1. Your dependencies are your attack surface

"I don't use Next.js" was my initial thought. But I did use Umami, which uses Next.js. Your security is only as strong as your weakest dependency, and dependencies have dependencies of their own.

2. Container security configuration matters

Proper Docker configuration — non-root users, no mounted volumes, no privileged access — prevented what could have been a total server compromise. If that container had run as root with mounted volumes, I would have been looking at a complete infrastructure rebuild.

3. Layered defense is essential

A firewall, monitoring, and timely updates are all critical.

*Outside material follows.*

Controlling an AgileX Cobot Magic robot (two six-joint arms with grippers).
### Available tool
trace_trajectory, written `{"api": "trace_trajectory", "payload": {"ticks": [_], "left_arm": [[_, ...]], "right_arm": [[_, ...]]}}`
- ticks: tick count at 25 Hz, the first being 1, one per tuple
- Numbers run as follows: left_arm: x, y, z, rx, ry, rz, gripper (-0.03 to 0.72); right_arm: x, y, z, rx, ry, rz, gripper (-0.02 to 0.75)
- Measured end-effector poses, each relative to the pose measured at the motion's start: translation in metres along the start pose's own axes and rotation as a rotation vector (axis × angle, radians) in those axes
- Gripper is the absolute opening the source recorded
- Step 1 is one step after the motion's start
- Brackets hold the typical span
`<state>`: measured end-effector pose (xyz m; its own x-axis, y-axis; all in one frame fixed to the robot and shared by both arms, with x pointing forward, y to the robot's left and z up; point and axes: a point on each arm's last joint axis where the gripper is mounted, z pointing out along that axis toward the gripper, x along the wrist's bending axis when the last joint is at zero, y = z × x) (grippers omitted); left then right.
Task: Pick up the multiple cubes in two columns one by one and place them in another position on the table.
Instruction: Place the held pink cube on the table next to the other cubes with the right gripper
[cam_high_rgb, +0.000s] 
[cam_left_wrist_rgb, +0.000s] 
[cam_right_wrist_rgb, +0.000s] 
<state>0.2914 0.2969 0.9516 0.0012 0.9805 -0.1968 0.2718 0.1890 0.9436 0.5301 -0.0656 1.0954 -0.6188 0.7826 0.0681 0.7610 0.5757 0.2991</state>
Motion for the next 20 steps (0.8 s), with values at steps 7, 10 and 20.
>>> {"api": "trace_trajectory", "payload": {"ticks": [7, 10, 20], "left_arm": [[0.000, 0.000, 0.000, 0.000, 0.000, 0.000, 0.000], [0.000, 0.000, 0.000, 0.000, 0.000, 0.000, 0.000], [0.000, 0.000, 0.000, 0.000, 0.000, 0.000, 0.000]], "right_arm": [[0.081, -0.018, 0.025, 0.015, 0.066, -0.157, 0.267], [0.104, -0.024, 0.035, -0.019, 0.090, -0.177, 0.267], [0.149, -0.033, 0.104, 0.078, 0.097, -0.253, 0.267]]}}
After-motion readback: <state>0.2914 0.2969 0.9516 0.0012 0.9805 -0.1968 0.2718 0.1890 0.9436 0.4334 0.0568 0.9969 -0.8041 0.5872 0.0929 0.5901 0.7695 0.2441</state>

Any single layer can fail, but multiple layers dramatically reduce risk.

4. Monitor your resources

819% CPU usage went unnoticed for 10 days. That's embarrassing, but it's a common story. If I had basic CPU monitoring with alerts, I would have caught this on day one.

What I Changed

After this incident, I implemented several changes:

  • Firewall from day one — UFW is now enabled before any services are deployed
  • fail2ban for SSH — brute force protection
  • CPU and load monitoring with alerts — never again will a miner run undetected for 10 days
  • Key-only SSH authentication — password authentication disabled entirely
  • Immediate security patches — CVE announcements are now part of my monitoring pipeline

The takeaway is simple: security isn't something you add later. It's something you build in from the start. I got lucky — container isolation saved me from a much worse outcome. Not everyone will be so fortunate.